Cérebro quer economizar energia -- e isso tem um custo!
Segundo Renata Yamasaki, neuropsicóloga pela Unifesp (Universidade Federal de São Paulo), o fascínio pelas soluções rápidas não é apenas cultural, mas biológico. “O cérebro humano é programado para economizar energia. Então é natural que, diante de uma ferramenta que ‘faz por nós’, a gente vá se acostumando a não fazer”, explica. A consequência, porém, pode ser grave: “Há um empobrecimento simbólico da produção. A criatividade não é só o resultado final, é o processo de conexão entre memórias, vivências, afetos e referências”.
Para a psicóloga, recorrer à IA como apoio pontual pode ser produtivo, mas delegar totalmente a criação à ela significa abrir mão da autoria e isso afeta, com o tempo, a própria constituição subjetiva de quem cria. “Criar é um ato simbólico de existência. Quando você entrega a criação completamente para uma inteligência artificial, você apaga essa possibilidade de subjetivação. É como terceirizar um sonho: ele pode até ser bonito, mas não é seu.”
Perda da autoria e da identidade
Ana Café, psicóloga clínica especializada em dependência química e saúde mental, observa que o impacto da IA na criatividade segue o mesmo padrão observado com as redes sociais: o afastamento do sujeito do conteúdo que ele mesmo produz. “A inteligência artificial oferece agilidade, mas é importante que a pessoa coloque seu tom, sua criatividade. Que use como ponto de partida, não como obra final”, afirma.
Ela compara o processo a uma pintura: “A IA é a tela. Quem pinta precisa jogar suas cores ali”. Para psicóloga clínica, a criatividade depende do contato humano, de experiências afetivas e do uso das áreas cerebrais responsáveis por imaginar, improvisar e resolver. “Se eu uso só a IA, deixo de treinar esse lugar. Fico com a mente enferrujada”.
Fast-food cognitivo e subnutrição simbólica
Yamasaki usa uma metáfora direta: a IA é um fast-food cognitivo. “Sacia, mas não nutre. A gente corre o risco de ficar intelectualmente subnutrido se consumir isso o tempo todo, sem filtro”. Ela lembra que a neuroplasticidade (a capacidade do cérebro de se adaptar) pode jogar contra nesse cenário. “Se você para de exercitar funções como pensar criticamente ou escrever com autoria, elas enfraquecem”.
O efeito prático pode ser o surgimento de gerações com dificuldade de concentração, pouca tolerância à frustração e baixa capacidade de sustentar um pensamento complexo. “Quando tudo é resolvido em segundos, perde-se também o processo de maturação das ideias, que exige silêncio, elaboração simbólica e conflito interno”, diz a neuropsicóloga.
Como proteger a criatividade no cotidiano
A chave, segundo as especialistas, está no uso consciente. Yamasaki defende pausas intencionais para pensar sem atalhos, buscar o desconforto criativo e preservar momentos offline. “Não é sobre rejeitar a IA, mas usá-la com lucidez, como provocadora, não substituta.”

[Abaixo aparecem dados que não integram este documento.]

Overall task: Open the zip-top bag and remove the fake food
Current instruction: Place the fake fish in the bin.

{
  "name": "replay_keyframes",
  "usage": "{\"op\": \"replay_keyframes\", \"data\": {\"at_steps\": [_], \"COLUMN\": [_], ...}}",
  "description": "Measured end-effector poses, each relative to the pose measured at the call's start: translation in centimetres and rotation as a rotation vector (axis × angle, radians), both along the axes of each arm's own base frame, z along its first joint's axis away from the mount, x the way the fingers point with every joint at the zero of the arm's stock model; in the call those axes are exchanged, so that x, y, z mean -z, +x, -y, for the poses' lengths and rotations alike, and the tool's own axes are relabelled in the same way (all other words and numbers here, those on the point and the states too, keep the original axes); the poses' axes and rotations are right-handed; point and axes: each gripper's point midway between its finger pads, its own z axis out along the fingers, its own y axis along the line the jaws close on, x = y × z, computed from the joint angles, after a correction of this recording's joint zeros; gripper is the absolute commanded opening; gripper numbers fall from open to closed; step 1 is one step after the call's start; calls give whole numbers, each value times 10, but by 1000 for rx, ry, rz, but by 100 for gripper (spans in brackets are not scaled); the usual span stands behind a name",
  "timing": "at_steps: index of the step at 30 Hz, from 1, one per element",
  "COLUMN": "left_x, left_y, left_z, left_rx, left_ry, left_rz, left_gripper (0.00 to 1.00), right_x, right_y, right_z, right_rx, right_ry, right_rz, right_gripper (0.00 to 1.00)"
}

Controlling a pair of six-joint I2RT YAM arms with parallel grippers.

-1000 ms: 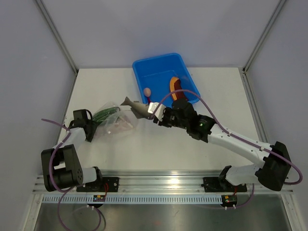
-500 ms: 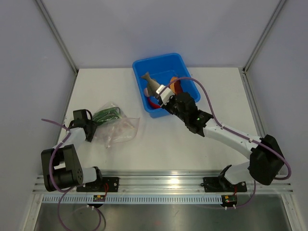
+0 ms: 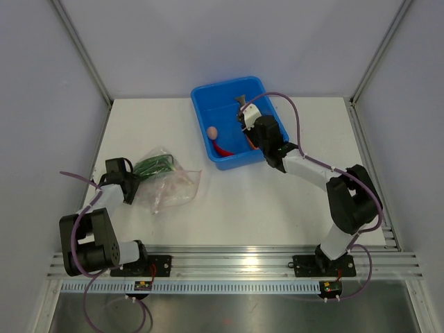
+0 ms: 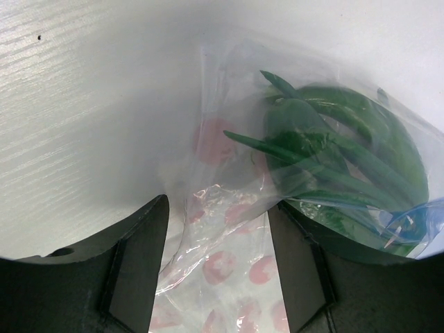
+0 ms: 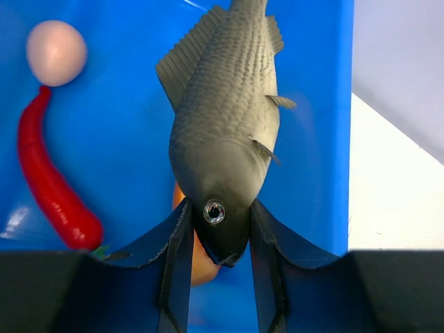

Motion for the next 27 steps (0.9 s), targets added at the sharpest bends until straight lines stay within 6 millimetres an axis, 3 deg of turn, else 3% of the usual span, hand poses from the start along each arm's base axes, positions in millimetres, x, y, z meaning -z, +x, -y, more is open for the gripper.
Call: {"op": "replay_keyframes", "data": {"at_steps": [2, 5, 6, 7, 8, 12, 14, 18, 27], "left_x": [0, 0, 0, 0, 0, 0, 0, 0, 0], "left_y": [0, 0, 0, 0, 0, 0, 0, 0, 0], "left_z": [0, 0, 0, 0, 0, 0, 0, 0, 1], "left_rx": [0, 1, 1, 1, 1, 2, 3, 5, 11], "left_ry": [0, 0, 0, 0, 0, 0, 0, 1, 0], "left_rz": [0, 0, 0, 0, 0, 0, 0, 0, 3], "left_gripper": [62, 62, 62, 62, 62, 61, 62, 62, 62], "right_x": [6, 13, 15, 17, 17, 16, 11, -3, -20], "right_y": [10, 24, 27, 29, 31, 33, 34, 37, 27], "right_z": [5, 11, 12, 12, 11, 9, 4, -7, -26], "right_rx": [12, 32, 34, 35, 37, 31, 20, -2, 134], "right_ry": [6, 7, 7, 8, 13, 17, 36, 101, 443], "right_rz": [-15, -30, -38, -43, -46, -53, -54, -51, -186], "right_gripper": [19, 29, 35, 55, 60, 61, 69, 72, 70]}}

Ana reforça o papel das práticas analógicas para manter o cérebro ativo. “Trabalhos manuais, plantar, bordar, pintar, decorar um espaço, tudo isso estimula as áreas cognitivas envolvidas na criatividade. Principalmente quem trabalha com tecnologia precisa desse equilíbrio”.
Yamasaki ainda sugere começar projetos sem a ajuda da IA e recorrer a ela apenas em momentos pontuais, como ferramenta para expandir repertório, não para definir o conteúdo. “A autoria precisa atravessar o texto, a imagem, o projeto. Caso contrário, não é criação é consumo.”
Ambas as especialistas reconhecem o valor da inteligência artificial quando usada de forma equilibrada. Para Ana, ela pode funcionar como “um fundo”, a base a partir da qual a pessoa constrói algo único. “Mas que seja o seu jeito de pensar, sua marca. Quando alguém vê o trabalho, que diga: ‘isso é a sua cara’.”
A presença da IA em processos criativos não precisa ser vista como ameaça, mas como alerta. Criar dá trabalho e talvez seja justamente esse esforço que sustenta o pensamento original, a profundidade e a identidade de quem produz.